__HOW TO COMPLETE THIS TASK__:
Write out the listing verbatim. No pictures belong in it.
··· RECORDED INFORMATION ···
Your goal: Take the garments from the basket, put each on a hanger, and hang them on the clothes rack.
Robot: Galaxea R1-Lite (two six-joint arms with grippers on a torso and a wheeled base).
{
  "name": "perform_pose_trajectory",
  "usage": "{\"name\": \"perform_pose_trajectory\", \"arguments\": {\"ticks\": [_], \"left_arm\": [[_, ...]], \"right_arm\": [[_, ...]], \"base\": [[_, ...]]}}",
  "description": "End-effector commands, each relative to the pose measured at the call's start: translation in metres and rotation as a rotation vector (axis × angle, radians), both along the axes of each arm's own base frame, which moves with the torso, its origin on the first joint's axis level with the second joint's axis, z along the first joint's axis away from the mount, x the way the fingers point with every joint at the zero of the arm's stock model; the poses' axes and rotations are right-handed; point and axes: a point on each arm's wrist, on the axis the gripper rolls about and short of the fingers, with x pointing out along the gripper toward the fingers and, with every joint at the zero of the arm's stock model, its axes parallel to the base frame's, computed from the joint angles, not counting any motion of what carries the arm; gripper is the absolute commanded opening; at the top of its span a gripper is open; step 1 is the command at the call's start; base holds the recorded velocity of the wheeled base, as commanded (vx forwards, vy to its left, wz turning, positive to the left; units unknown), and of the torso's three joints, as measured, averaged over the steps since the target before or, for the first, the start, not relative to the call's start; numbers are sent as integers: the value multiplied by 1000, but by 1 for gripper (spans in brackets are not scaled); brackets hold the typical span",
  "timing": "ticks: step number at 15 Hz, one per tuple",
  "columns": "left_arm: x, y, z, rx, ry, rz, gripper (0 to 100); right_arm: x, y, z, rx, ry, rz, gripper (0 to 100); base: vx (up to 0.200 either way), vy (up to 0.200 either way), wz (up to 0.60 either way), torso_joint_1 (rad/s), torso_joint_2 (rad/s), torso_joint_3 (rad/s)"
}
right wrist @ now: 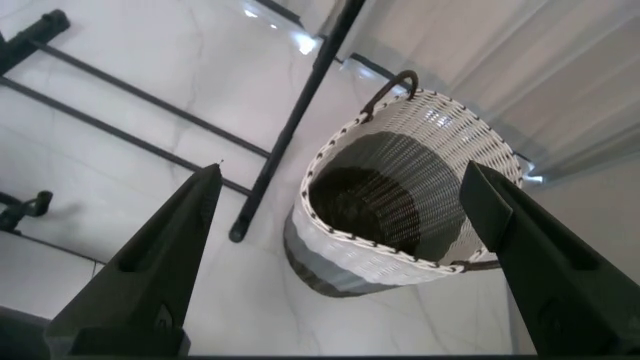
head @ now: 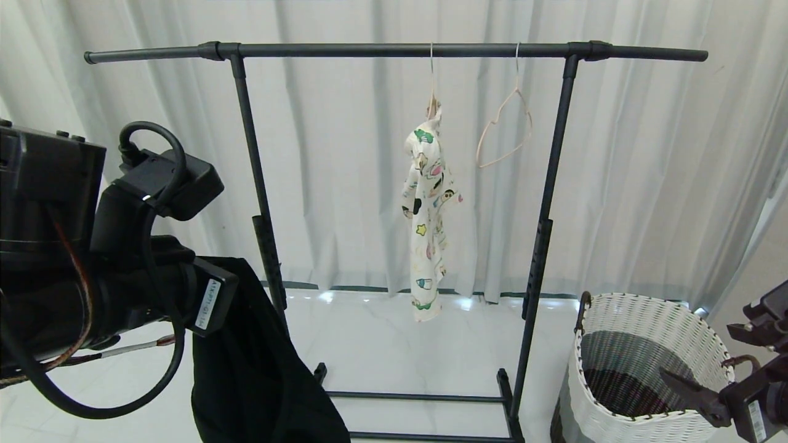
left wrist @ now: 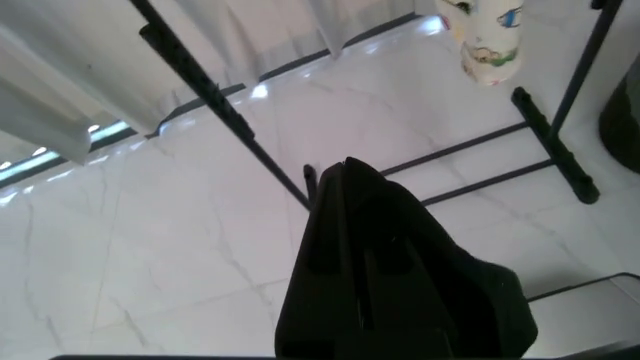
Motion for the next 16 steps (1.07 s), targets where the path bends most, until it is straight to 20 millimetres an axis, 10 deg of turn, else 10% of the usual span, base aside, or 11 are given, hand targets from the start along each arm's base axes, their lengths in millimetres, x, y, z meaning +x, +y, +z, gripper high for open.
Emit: {"name": "perform_pose_trajectory", "arguments": {"ticks": [1, 16], "left_arm": [[0, 4, 0, -1, -2, 17, 0], [1, 7, -3, 1, 7, 34, 0]], "right_arm": [[1, -2, -1, 3, 2, -20, 100], [2, -5, 0, 42, 8, -61, 100]], "base": [[0, 0, 0, 46, -173, -139], [0, 0, 0, 166, -441, -275]]}}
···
__THE ANSWER__:
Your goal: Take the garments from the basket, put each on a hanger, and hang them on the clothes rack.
Robot: Galaxea R1-Lite (two six-joint arms with grippers on a torso and a wheeled base).
{
  "name": "perform_pose_trajectory",
  "usage": "{\"name\": \"perform_pose_trajectory\", \"arguments\": {\"ticks\": [_], \"left_arm\": [[_, ...]], \"right_arm\": [[_, ...]], \"base\": [[_, ...]]}}",
  "description": "End-effector commands, each relative to the pose measured at the call's start: translation in metres and rotation as a rotation vector (axis × angle, radians), both along the axes of each arm's own base frame, which moves with the torso, its origin on the first joint's axis level with the second joint's axis, z along the first joint's axis away from the mount, x the way the fingers point with every joint at the zero of the arm's stock model; the poses' axes and rotations are right-handed; point and axes: a point on each arm's wrist, on the axis the gripper rolls about and short of the fingers, with x pointing out along the gripper toward the fingers and, with every joint at the zero of the arm's stock model, its axes parallel to the base frame's, computed from the joint angles, not counting any motion of what carries the arm; gripper is the absolute commanded opening; at the top of its span a gripper is open; step 1 is the command at the call's start; base holds the recorded velocity of the wheeled base, as commanded (vx forwards, vy to its left, wz turning, positive to the left; units unknown), and of the torso's three joints, as measured, averaged over the steps since the target before or, for the first, the start, not relative to the call's start; numbers are sent as integers: the value multiplied by 1000, but by 1 for gripper (spans in brackets are not scaled); brackets hold the typical span",
  "timing": "ticks: step number at 15 Hz, one per tuple",
  "columns": "left_arm: x, y, z, rx, ry, rz, gripper (0 to 100); right_arm: x, y, z, rx, ry, rz, gripper (0 to 100); base: vx (up to 0.200 either way), vy (up to 0.200 either way), wz (up to 0.60 either way), torso_joint_1 (rad/s), torso_joint_2 (rad/s), torso_joint_3 (rad/s)"
}
right wrist @ now: 
head @ now: 
left wrist @ now: 
Motion for the next 16 steps (1.07 s), targets where the path bends most, until it is straight to 20 millimetres an axis, 10 deg of turn, else 10% of the usual span, base aside, or 11 are given, hand targets from the start along each arm's base axes, their lengths in millimetres, x, y, z meaning +x, +y, +z, gripper high for open.
Emit: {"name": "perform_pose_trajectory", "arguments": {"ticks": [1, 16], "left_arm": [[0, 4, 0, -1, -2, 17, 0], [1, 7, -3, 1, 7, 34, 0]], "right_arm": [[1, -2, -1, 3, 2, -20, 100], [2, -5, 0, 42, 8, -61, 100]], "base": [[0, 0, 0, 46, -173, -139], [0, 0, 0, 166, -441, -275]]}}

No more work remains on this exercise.